REQUIREMENT: For the records below, print the lines from the line with "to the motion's" through the line with "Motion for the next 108" exactly as written; include both end lines and exclude the rest.

DATA PROVIDED:
##########
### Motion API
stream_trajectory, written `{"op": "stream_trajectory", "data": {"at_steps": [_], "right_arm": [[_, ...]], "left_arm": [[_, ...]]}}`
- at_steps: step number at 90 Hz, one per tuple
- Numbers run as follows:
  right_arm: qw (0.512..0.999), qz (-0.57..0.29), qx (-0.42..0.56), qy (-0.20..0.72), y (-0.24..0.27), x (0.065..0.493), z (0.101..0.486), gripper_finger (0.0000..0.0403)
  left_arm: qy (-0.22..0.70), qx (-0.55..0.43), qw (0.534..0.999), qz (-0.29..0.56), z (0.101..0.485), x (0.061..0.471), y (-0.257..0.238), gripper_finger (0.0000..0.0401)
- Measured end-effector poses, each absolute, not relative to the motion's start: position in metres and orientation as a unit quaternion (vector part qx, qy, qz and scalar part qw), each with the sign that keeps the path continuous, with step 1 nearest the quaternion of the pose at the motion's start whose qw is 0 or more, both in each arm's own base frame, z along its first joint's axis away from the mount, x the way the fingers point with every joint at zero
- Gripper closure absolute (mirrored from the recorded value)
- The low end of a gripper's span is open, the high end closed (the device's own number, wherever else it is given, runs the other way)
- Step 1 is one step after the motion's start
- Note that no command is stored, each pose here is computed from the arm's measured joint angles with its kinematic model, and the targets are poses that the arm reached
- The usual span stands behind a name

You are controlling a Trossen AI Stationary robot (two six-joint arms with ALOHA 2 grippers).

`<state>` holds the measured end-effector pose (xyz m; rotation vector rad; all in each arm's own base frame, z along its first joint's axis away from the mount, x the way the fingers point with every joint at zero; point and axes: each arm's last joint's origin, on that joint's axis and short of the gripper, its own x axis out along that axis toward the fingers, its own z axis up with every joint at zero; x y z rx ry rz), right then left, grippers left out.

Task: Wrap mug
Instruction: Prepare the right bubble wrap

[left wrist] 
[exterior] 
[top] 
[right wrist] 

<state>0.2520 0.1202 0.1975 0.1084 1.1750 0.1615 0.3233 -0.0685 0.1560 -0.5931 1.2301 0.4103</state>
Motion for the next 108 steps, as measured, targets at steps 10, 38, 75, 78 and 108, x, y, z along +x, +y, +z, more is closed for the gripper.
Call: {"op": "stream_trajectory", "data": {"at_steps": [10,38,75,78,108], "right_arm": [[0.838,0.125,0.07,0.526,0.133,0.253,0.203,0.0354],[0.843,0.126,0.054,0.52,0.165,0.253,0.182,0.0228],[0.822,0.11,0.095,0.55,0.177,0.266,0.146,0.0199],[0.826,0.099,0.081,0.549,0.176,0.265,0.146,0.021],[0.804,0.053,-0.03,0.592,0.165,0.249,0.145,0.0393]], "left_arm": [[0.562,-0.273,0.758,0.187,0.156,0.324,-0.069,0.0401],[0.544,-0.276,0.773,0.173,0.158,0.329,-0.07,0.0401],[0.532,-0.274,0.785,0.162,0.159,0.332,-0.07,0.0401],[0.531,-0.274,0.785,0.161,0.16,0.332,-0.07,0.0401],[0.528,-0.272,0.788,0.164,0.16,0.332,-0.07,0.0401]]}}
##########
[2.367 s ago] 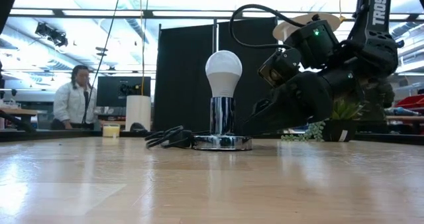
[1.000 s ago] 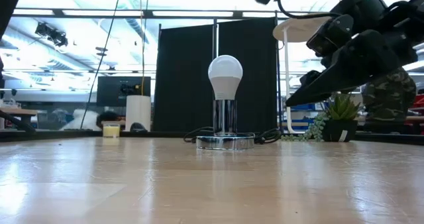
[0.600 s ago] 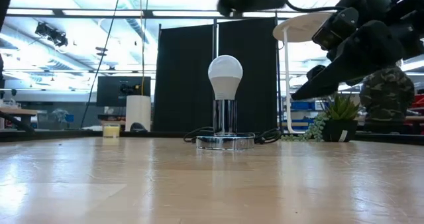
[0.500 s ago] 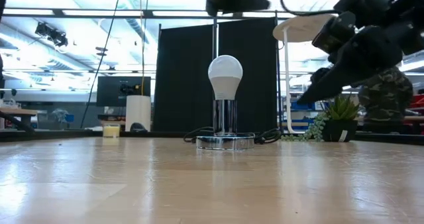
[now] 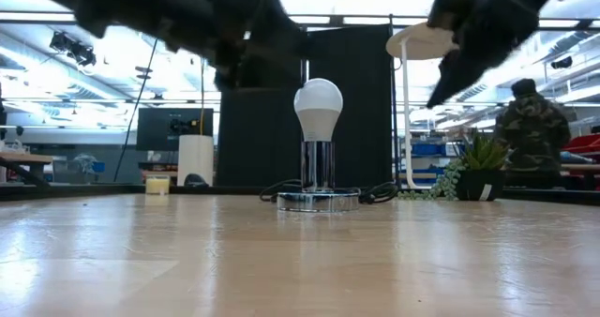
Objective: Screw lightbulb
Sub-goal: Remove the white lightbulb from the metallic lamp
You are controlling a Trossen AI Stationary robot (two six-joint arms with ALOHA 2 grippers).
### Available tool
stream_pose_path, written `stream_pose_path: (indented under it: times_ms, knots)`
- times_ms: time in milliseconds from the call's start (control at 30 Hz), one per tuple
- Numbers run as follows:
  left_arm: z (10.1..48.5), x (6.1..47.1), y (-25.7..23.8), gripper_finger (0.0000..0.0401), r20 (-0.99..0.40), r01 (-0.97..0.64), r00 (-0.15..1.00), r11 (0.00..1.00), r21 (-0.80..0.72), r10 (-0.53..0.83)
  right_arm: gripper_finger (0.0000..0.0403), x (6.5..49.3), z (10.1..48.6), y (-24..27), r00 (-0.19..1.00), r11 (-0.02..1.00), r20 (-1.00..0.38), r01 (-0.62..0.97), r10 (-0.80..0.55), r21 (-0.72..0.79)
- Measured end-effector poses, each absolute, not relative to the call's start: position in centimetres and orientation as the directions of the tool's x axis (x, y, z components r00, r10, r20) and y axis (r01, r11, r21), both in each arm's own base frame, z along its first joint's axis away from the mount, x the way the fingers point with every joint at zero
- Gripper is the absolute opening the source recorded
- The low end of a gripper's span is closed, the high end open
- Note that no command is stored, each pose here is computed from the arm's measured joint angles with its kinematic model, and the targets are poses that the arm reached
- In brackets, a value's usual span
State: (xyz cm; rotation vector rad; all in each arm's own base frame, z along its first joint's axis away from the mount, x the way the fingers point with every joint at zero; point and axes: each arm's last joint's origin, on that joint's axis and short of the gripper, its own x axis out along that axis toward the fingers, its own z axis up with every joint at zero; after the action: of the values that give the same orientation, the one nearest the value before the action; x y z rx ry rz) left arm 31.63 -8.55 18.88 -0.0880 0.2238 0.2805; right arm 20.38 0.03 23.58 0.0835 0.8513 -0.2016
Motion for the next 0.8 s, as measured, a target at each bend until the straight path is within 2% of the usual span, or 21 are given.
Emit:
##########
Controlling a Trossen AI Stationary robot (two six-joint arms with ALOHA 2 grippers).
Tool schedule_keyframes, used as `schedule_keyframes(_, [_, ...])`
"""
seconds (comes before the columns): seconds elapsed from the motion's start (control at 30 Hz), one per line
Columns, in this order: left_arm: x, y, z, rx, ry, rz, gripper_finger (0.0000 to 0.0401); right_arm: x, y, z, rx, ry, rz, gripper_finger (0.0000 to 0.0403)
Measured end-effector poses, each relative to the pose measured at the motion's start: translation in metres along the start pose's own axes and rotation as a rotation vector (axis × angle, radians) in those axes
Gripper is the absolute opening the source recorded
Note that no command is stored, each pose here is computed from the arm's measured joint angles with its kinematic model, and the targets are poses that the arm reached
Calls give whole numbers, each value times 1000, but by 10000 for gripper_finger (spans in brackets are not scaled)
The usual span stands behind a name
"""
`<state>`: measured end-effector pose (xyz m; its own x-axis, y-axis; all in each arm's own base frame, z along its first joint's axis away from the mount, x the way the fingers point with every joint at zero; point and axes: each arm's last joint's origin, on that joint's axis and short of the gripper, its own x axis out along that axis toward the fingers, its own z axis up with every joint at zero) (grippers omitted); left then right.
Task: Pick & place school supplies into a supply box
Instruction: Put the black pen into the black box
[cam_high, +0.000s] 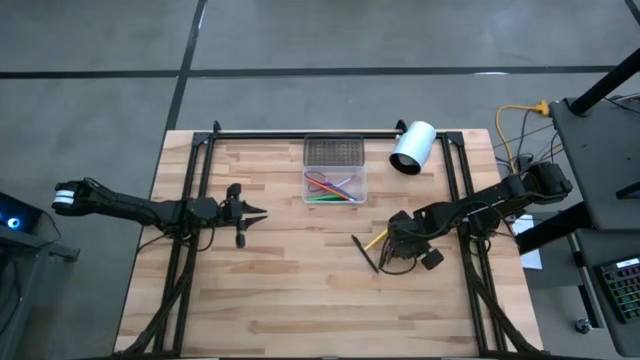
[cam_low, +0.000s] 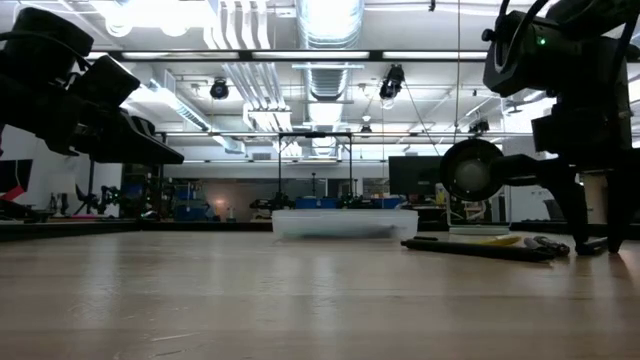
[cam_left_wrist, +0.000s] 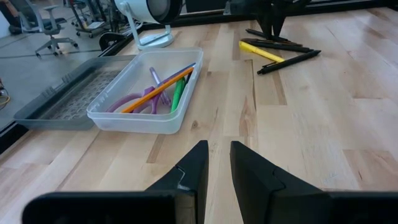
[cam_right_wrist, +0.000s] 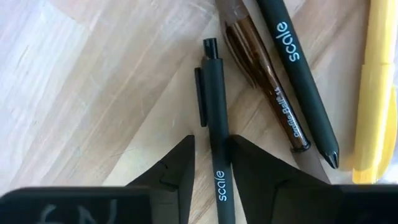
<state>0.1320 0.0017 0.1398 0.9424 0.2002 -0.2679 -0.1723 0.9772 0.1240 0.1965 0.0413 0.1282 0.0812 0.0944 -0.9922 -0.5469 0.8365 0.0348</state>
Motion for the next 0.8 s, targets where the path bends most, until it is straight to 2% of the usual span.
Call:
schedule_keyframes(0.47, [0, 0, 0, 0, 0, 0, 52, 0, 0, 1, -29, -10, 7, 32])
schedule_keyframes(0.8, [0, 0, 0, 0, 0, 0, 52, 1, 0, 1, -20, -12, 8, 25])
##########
ANSWER SPACE:
- Measured end-effector poses, each absolute, not relative to the motion's start: position in metres and orientation as a unit quaternion (vector part qx, qy, qz and scalar part qw), each with the sign that keeps the path continuous, with step 1 nearest the quaternion of the pose at the motion's start whose qw is 0 or more, both in each arm's own base frame, z along its first joint's axis away from the mount, x the way the fingers point with every joint at zero
- Gripper closure absolute (mirrored from the recorded value)
- The low end of a gripper's span is open, the high end closed (the device's own number, wherever else it is given, runs the other way)
- Step 1 is one step after the motion's start
- Note that no command is stored, each pose here is computed from the arm's measured joint angles with its kinematic model, and the targets are poses that the arm reached
- The usual span stands behind a name

You are controlling a Trossen AI Stationary robot (two six-joint arms with ALOHA 2 grippers).

`<state>` holds the measured end-effector pose (xyz m; rotation vector rad; all in each arm's own base frame, z along its first joint's axis away from the mount, x the way the fingers point with every joint at zero; point and axes: each arm's last joint's origin, on that joint's axis and short of the gripper, its own x axis out along that axis toward the fingers, its own z axis up with every joint at zero; x y z rx ry rz), right then left, grippers left out.

Task: Wrap mug
Instruction: Prepare the right bubble wrap

[left wrist] 
[exterior] 
[top] 
[right wrist] 

<state>0.2520 0.1202 0.1975 0.1084 1.1750 0.1615 0.3233 -0.0685 0.1560 -0.5931 1.2301 0.4103</state>
Motion for the next 108 steps, as measured, targets at steps 10, 38, 75, 78 and 108, x, y, z along +x, +y, +z, more is closed for the gripper.

With this output, the exercise is done.